Work to complete: Include in the output exactly the lines from the opening of the data through the line containing "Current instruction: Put", and nothing more.

[Start of section]

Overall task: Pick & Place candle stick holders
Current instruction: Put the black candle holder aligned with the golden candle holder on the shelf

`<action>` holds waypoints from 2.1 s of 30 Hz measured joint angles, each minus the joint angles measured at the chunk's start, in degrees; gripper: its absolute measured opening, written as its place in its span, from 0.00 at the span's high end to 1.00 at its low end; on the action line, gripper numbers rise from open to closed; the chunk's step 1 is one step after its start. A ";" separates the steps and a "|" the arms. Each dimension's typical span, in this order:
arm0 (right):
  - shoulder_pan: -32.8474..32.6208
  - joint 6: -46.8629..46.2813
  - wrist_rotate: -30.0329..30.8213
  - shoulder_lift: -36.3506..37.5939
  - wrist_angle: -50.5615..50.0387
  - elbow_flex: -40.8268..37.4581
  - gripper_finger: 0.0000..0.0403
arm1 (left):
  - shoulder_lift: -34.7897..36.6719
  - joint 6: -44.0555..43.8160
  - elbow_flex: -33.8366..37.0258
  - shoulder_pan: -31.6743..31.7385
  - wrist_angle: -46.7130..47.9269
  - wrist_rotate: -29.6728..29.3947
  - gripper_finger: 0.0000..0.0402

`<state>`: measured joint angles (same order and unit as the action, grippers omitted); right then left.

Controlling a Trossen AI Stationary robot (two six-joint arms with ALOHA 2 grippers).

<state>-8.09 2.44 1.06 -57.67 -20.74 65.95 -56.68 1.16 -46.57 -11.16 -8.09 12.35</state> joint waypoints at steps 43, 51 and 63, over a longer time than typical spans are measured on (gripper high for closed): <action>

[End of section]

Task answer:
Overall task: Pick & Place candle stick holders
Current instruction: Put the black candle holder aligned with the golden candle holder on the shelf

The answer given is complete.